What's often lost -- but rarely forgotten -- in this situation is the simple fact that many of the Dow's records are only records when we refuse to consider the economic environments in which they're set. A dollar invested into a basket of stocks representing the Dow at the start of 1913 would have grown nearly 200 times larger from by now. However, that investment wouldn't be worth 200 times more, because thanks to inflation, the value of that dollar has declined by over 95%, to the point where its purchasing power is equal to about $0.04 today:

US Consumer Price Index: Purchasing Power Of the Consumer Dollar Chart

US Consumer Price Index: Purchasing Power Of the Consumer Dollar data by YCharts.

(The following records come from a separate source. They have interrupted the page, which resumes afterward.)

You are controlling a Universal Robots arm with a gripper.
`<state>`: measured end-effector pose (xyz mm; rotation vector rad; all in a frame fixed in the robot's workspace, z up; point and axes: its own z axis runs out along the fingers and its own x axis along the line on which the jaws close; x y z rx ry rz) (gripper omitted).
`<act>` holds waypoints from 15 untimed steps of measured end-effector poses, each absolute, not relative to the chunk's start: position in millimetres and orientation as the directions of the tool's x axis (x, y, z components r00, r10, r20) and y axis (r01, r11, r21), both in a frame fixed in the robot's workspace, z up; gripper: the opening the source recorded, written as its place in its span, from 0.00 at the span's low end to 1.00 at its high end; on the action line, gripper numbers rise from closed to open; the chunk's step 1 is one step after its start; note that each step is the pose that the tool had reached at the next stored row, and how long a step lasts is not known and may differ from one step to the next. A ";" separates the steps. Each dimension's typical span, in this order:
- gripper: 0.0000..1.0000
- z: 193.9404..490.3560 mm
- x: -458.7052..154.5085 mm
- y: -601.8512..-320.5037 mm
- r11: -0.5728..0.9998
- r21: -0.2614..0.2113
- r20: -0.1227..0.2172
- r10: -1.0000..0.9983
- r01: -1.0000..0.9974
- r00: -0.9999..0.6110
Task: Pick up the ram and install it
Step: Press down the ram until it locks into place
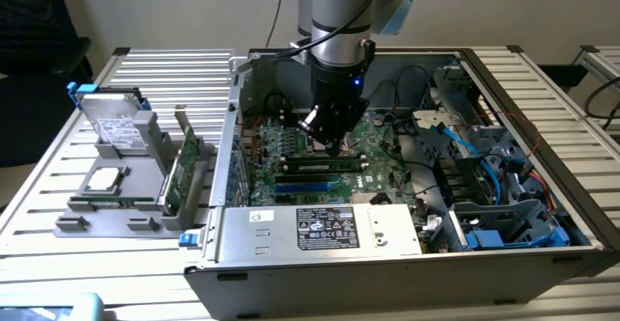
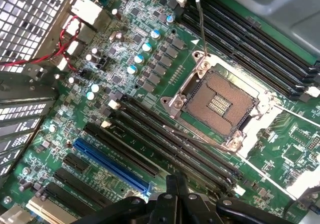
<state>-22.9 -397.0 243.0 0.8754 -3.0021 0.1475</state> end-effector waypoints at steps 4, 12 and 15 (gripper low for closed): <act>0.11 242.9 -22.9 -397.0 0.864 -0.091 0.030 -0.495 -0.496 -0.868; 0.11 242.8 -22.9 -397.0 0.912 -0.093 0.028 -0.398 -0.398 -0.917; 0.11 242.8 -22.9 -397.0 0.929 -0.093 0.027 -0.358 -0.359 -0.933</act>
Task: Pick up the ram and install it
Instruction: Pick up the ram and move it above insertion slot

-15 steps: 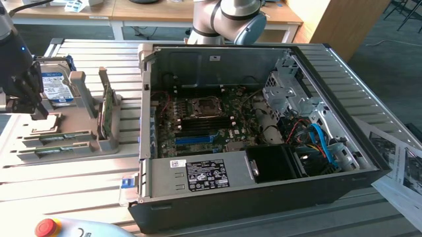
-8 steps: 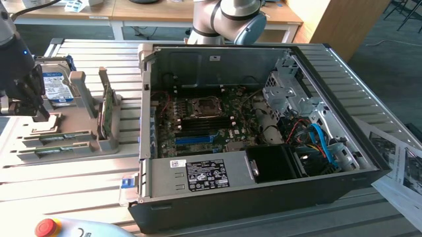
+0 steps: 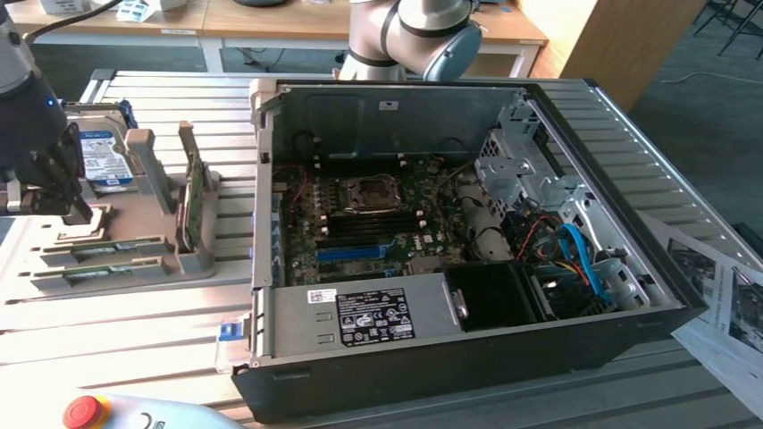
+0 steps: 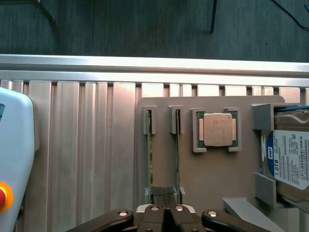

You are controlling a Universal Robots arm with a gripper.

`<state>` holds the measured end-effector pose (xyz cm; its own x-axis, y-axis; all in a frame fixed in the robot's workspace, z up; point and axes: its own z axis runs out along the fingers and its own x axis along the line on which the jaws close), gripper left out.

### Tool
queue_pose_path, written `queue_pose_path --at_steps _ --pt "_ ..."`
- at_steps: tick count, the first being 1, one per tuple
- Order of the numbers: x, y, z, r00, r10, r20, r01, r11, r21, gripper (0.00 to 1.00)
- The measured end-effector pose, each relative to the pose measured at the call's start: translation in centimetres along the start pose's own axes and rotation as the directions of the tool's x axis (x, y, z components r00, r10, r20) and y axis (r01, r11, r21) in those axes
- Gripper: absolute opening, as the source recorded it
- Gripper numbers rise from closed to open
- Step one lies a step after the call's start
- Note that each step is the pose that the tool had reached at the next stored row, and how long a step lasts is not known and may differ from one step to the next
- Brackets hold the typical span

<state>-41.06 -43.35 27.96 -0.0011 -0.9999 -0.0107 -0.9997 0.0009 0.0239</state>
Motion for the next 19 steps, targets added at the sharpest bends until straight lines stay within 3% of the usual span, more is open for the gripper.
queue_pose_path --at_steps 19 --pt "0.0 -0.05 2.17 1.0 0.0 0.0 0.0 1.0 0.0 0.11"
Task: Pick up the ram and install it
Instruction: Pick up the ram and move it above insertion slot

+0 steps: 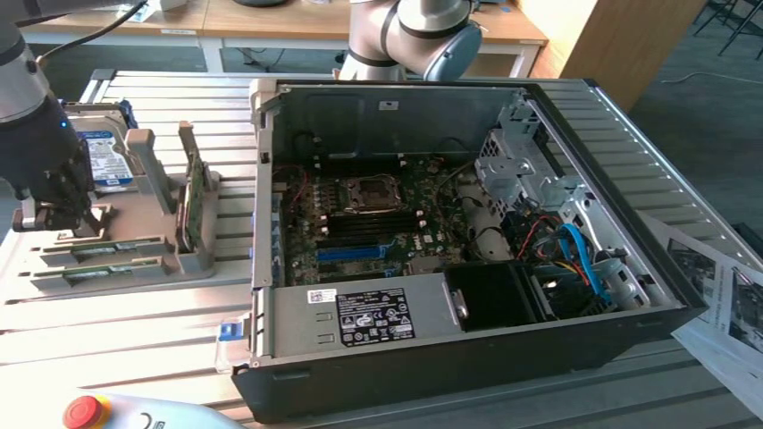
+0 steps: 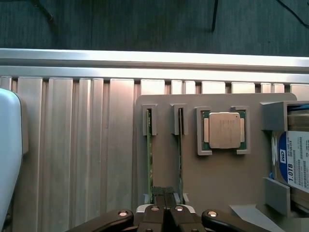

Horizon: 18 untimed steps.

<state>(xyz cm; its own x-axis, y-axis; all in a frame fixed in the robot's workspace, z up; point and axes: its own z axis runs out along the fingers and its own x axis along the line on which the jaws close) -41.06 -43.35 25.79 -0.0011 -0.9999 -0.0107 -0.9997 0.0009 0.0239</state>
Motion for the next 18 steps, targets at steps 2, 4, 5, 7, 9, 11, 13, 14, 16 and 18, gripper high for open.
queue_pose_path --at_steps 2,4,5,7,9,11,13,14,16,18 --pt "0.0 0.0 0.2 1.0 0.0 0.0 0.0 1.0 0.0 0.11" --pt "0.0 -0.01 0.37 1.0 0.0 0.0 0.0 1.0 0.0 0.11" --pt "0.0 -0.01 0.4 1.0 0.0 -0.0001 0.0 1.0 -0.0001 0.11" --pt "0.0 0.0 0.4 1.0 0.0 -0.0001 0.0 1.0 -0.0002 0.11" --pt "0.0 -0.01 0.4 1.0 0.0 -0.0001 0.0 1.0 -0.0001 0.11" --pt "0.0 -0.01 0.41 1.0 0.0 0.0 0.0 1.0 0.0 0.11" --pt "0.0 -0.01 0.42 1.0 0.0 0.0006 0.0 1.0 0.0009 0.11" --pt "0.0 -0.01 0.42 1.0 0.0 0.0008 0.0 1.0 0.0012 0.11" --pt "0.0 -0.01 0.41 1.0 0.0 0.0011 0.0 1.0 0.0019 0.11" --pt "0.0 -0.01 0.41 1.0 0.0 0.0016 0.0 1.0 0.0031 0.11"
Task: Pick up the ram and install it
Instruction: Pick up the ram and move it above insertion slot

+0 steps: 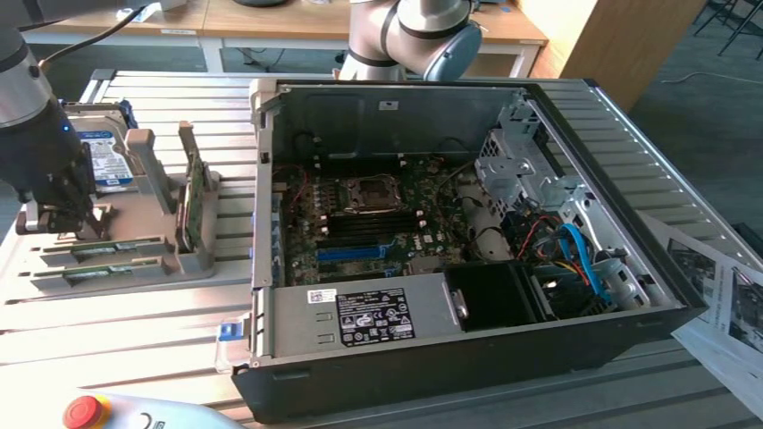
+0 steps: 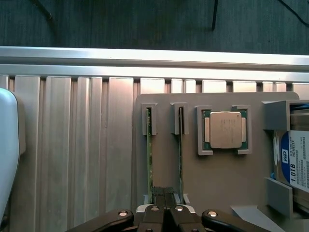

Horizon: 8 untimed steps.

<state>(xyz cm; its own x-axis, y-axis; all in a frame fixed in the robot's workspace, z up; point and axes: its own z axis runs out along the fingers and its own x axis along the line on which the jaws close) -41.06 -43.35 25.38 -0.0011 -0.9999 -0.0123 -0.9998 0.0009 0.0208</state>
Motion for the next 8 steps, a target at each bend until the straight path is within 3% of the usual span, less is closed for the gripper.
queue_pose_path --at_steps 8 --pt "0.0 0.01 0.0 1.0 0.0 0.0014 0.0 1.0 0.0011 0.11"
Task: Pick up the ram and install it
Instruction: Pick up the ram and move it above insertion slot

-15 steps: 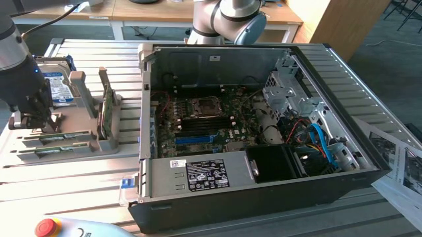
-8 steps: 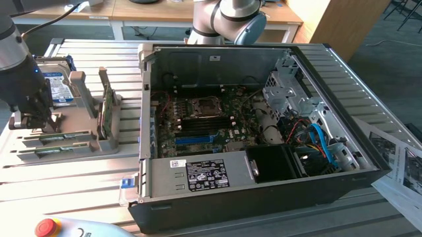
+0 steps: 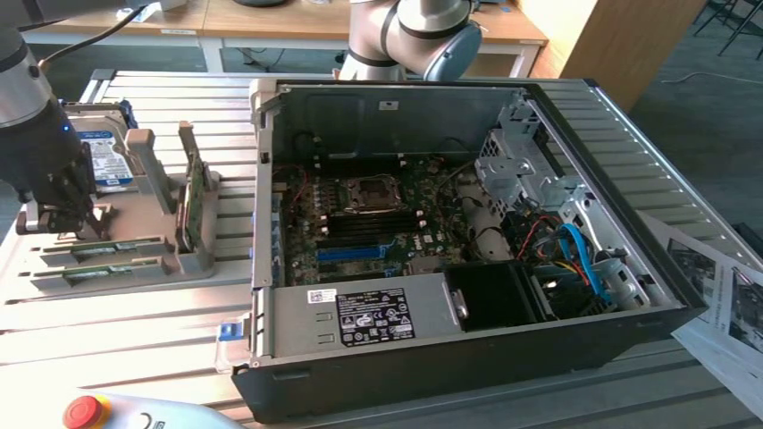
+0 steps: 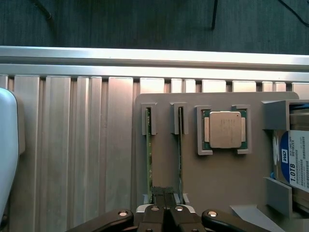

So what does that mean for the Dow's long-term growth trajectory? For starters, factoring the impact of inflation into the legendary bull market of the Roaring 20s and the Great Depression that followed makes the whole post-bubble period look far worse for investors than it did on its own:

Source: St. Louis Fed. Adjusted by purchasing power from 1913.

It's generally said that the Dow surpassed its 1929 high in 1954, while the S&P (a 90-stock index until 1957) had broken through to new highs several months earlier. However, you can see that it takes the inflation-adjusted Dow a fair bit longer to get back to even with 1929 -- and this chart doesn't even show the whole picture. The Dow's 1929 peak was so overwhelming, and post-war inflation moved so much more rapidly (particularly following Nixon's abrogation of the Bretton Woods Agreement), that the index would spend decades more beneath its inflation-adjusted Roaring 20s peak before finally breaking through to new highs for good:

Source: St. Louis Fed. Adjusted by purchasing power from 1913.

Why start with 1913 and not, say, 1993? The answer is simple: When many people talk about the impact of inflation on our savings or our investments, they frequently overestimate its impact today and underestimate its impact in earlier eras. Imagine riding out an investment that took over six decades to permanently grow more valuable in real terms than it was at the top of a historic bull market. Today's investors don't have anywhere near the same difficulty, since the Dow, even when adjusted for inflation, is actually slightly more valuable now than it was at the end of the last historic bull market:

Source: St. Louis Fed. Adjusted by purchasing power from 1913.

There's another reason to look at 1929 before looking at 2014 -- history shows that a new all-time high, even one adjusted for inflation, is hardly guaranteed to endure, no matter how many years after the old record it arrives. The Dow broke through 1929's real peak to new inflation-adjusted highs in 1959 and fell back. It broke through again in 1962 and fell back a decade later. It broke through again in 1987 only to get smacked back below 1929's real peak by the worst one-day crash in its history.

The Dow is at all-time highs, both nominally and in real terms. It reached that higher level roughly 14 years after the dot-com peak, which is less than half the time it took the index to reclaim 1929's peak in real terms. However, that does not mean the Dow will remain above 2000's highs for the long term. A record, on its own, is meaningless. If investors flee the market, as they once did in droves following the 1929 crash, it won't matter what the economy does, because there won't be enough interest to sustain the sort of durable bull market that broke the Dow through to new highs for good in the 1990s.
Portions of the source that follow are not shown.